The optimization process of neural architecture. a A cell consisting of nodes and directional edges. Two white boxes denote the input nodes, while the blue boxes denote the inner nodes. The directional edges between two nodes denote the candidate operations. b In accordance with the learned architecture weights, only the operation contributes the most is retained. c The ultimate sparse architecture obtained based on our proposed architecture optimization strategy

To learn light-weight architectures, we add computational complexity constraints on the differentiable optimization algorithm. We use \(P({o}^{(i,j)})\) and \(F({o}^{(i,j)})\) to compute the number of parameters and FLOPs of operation \({o}^{(i,j)}\), respectively. To maintain the differentiability of the objective function, the weighted parameter number and FLOPs between a pair of nodes can be computed as:

$$\begin{aligned} \mathbb {E}_{[{params}^{(i,j)}]}=\sum _{o\in O}\alpha _{o}^{(i,j)} \times P({o}^{(i,j)}), \end{aligned}$$
(3)
$$\begin{aligned} \mathbb {E}_{[{flops}^{(i,j)}]}=\sum _{o\in O}\alpha _{o}^{(i,j)} \times F({o}^{(i,j)}). \end{aligned}$$
(4)

To the end, the architecture parameters can be updated using the gradients.
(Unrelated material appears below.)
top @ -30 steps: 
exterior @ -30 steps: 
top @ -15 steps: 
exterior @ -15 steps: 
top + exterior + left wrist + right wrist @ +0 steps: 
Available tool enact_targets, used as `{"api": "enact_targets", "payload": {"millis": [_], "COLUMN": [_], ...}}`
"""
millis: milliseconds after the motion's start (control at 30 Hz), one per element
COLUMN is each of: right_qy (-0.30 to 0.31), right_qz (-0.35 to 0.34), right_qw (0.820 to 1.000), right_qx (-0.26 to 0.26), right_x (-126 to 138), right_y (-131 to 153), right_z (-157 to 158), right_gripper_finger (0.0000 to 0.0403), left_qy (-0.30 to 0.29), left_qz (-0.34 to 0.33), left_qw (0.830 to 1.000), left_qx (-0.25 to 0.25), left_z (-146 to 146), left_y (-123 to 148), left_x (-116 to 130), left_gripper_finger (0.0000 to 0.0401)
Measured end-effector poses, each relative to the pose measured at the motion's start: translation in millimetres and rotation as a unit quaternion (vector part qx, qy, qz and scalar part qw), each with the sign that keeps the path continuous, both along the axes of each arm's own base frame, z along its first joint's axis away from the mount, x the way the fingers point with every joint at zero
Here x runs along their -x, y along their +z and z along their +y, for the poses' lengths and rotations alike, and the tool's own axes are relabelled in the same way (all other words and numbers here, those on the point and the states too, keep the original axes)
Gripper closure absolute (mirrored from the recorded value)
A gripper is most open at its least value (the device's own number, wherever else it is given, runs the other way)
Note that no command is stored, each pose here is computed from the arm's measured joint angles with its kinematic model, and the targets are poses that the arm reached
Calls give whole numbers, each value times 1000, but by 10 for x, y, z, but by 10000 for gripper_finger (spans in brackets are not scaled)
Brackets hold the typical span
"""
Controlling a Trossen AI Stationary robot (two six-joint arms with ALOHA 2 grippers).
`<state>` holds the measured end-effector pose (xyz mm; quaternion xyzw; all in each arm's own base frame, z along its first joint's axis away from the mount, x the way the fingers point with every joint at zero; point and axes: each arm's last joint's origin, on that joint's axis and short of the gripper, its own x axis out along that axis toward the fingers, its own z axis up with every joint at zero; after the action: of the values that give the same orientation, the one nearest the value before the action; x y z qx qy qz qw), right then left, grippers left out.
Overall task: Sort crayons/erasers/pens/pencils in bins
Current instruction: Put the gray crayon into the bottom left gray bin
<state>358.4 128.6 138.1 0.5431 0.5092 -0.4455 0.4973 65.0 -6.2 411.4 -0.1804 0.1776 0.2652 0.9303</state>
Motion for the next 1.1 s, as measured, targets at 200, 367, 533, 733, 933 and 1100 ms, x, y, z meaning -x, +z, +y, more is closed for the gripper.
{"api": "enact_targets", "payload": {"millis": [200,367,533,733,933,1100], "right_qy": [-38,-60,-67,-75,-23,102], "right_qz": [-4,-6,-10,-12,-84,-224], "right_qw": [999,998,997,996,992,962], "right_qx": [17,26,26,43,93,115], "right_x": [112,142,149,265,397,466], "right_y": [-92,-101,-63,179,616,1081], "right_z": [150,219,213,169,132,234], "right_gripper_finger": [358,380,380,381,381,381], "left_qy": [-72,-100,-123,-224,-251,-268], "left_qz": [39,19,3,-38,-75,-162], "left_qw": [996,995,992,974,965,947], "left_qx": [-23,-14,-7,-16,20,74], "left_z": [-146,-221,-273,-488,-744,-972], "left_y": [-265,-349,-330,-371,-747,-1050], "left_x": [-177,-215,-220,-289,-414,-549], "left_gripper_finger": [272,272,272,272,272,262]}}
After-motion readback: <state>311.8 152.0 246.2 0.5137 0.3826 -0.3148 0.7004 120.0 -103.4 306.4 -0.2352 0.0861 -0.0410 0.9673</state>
$$\begin{aligned} \left\{ \begin{array}{c} \frac{\partial {\mathbb {E}_{[{params}^{(i,j)}]}}}{\partial {\alpha _{o}^{(i,j)}}} = P({o}^{(i,j)}), \\ \frac{\partial {\mathbb {E}_{[{flops}^{(i,j)}]}}}{\partial {\alpha _{o}^{(i,j)}}} = F({o}^{(i,j)}). \\ \end{array} \right. \end{aligned}$$
(5)

The parameter number and FLOPs of a cell are obtained by summarizing up the parameter numbers and FLOPs of all the internal operations:

$$\begin{aligned} \mathbb {E}_{[{params}_{n}]}=\sum _{i\in n}\sum _{j > i}\mathbb {E}_{[{params}^{(i,j)}]}, \end{aligned}$$
(6)
$$\begin{aligned} \mathbb {E}_{[{flops}_{n}]}=\sum _{i\in n}\sum _{j > i}\mathbb {E}_{[{flops}^{(i,j)}]}. \end{aligned}$$
(7)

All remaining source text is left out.